Dead Kennedys: Vida más allá de Biafra

«Solo con la ristra de piedras angulares del punk que disponen en su repertorio valen de sobra para acudir a sus recitales»

12 agosto 2019

Sala But, Madrid

Texto y fotos: Afredo Villaescusa

Debería contemplarse la vejez como una época genial para la experimentación con drogas. Cobraría más sentido que nunca el mítico lema punk de “no hay futuro” y, al estar de vuelta de todo los posibles prejuicios fruto de una educación anquilosada, apenas tendrían influencia. Desafiar a la muerte a pecho descubierto en vez de languidecer como un triste vegetal sin nada que aportar a esas alturas de la vida. Un corte de mangas para los que únicamente entienden la senectud como un valle de lágrimas hacia el desfiladero final sin ninguna otra inquietud que no sea jugar a la petanca o reposar en un sofá como un mueble obsoleto al que nadie presta atención hasta que se rompe.

Una especie de regreso al mundo de los vivos parecen experimentar los veteranos Dead Kennedys desde que se marchara su antaño vocalista Jello Biafra en 1986 y ellos decidieran volver a la palestra tras disputas legales por derechos de autor o por el mismo nombre del grupo. De esta forma, una vez que solucionaron también algún problema de salud, los californianos comenzaron a girar ya con cierta regularidad a partir del 2013, con amagos de reunión de vez en cuando, como la propuesta del festival Riot Fest en 2017 descartada por Biafra.

Kráneo

Ya se anunciaba como la peor fecha posible para un concierto, en pleno agosto, con gran parte del personal en vacaciones o a punto de pillárselas, pero eso no constituyó ni por asomo inconveniente para que las entradas acabaran agotadas. No en vano se trataba de una fecha en exclusiva en la península de uno de los grupos más importantes del punk americano. Leyendas con las que casi empezó todo en ese sentido más allá del Atlántico antes de que llegaran otros como The Offspring y Green Day y prostituyeran el concepto hasta límites indecentes. Los “punkis millonarios” de los que hablaban DDT.

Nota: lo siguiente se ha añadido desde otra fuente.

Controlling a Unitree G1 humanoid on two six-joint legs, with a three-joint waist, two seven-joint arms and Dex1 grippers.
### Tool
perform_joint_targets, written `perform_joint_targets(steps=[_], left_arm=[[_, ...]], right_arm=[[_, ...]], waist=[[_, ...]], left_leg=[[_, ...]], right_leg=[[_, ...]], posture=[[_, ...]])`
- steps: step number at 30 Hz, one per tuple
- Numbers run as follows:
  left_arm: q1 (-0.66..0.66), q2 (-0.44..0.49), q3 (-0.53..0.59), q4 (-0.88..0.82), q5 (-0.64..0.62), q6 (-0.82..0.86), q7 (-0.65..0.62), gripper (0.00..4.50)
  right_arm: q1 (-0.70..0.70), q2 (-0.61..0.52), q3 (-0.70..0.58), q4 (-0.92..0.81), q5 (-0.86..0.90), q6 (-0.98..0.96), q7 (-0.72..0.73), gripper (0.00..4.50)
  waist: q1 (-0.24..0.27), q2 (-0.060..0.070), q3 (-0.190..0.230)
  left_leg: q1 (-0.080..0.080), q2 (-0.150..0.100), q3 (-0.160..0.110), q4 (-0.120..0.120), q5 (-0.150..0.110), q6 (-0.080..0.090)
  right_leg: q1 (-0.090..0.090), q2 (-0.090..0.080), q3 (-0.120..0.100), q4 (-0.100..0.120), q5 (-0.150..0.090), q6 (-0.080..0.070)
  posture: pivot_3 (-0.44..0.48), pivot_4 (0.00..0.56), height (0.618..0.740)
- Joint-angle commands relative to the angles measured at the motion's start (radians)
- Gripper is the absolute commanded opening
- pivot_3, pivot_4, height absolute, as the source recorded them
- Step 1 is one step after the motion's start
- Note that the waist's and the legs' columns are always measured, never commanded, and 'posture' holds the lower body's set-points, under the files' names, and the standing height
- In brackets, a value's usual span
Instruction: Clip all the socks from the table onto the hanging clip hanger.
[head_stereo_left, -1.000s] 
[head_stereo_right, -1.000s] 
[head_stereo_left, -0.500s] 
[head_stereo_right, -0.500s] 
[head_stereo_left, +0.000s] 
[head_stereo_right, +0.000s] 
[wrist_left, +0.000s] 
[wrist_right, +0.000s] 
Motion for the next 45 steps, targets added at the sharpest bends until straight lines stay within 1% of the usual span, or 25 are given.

No entendimos muy bien el motivo del excesivo secretismo montado en torno a los artistas invitados que propició hasta alguna situación ridícula como cuando les preguntaron a los primeros teloneros a ver quiénes eran y ellos decidieron mantener todavía un poco más el enigma. Finalmente se desvelaron como Kráneo, un combo que le daba al punk hardcoreta con capacidad suficiente para despertar el interés. Prueba de ello estaba en su aceptable revisión del “Violencia sin cuartel” de M.C.D., que a su vez era una adaptación en castellano del “Emergency” de Infa Riot.

Mad Punk

Que había ganas de un bolo del rollo en la capital era evidente en el desmedido entusiasmo del personal, que montó pogos en cuanto tuvo ocasión y algún espontáneo hasta insistió en pedir el micro para “dedicar unas palabras para los presos”, sin precisar si se refería a los reos vascos, catalanes, delincuentes comunes o jetas de pedigrí tipo Bárcenas. Aprovecharon esta favorable coyuntura los veteranos Mad Punk, que están formados por miembros de Larsen, Espasmódicos o TDeK, referencias inevitables del llamado punk ibérico. Y durante su actuación, aparte de cortes propios, desfilaron clásicos impepinables del calibre del “Nacido de la pota de un punk” de Larsen que enfervorizaron pero bien el ambiente. “¡Hacía años que no escuchaba estas canciones!”, decía un aficionado después de pegarse la sudada padre en un pogo. Como gorrinos en un lodazal.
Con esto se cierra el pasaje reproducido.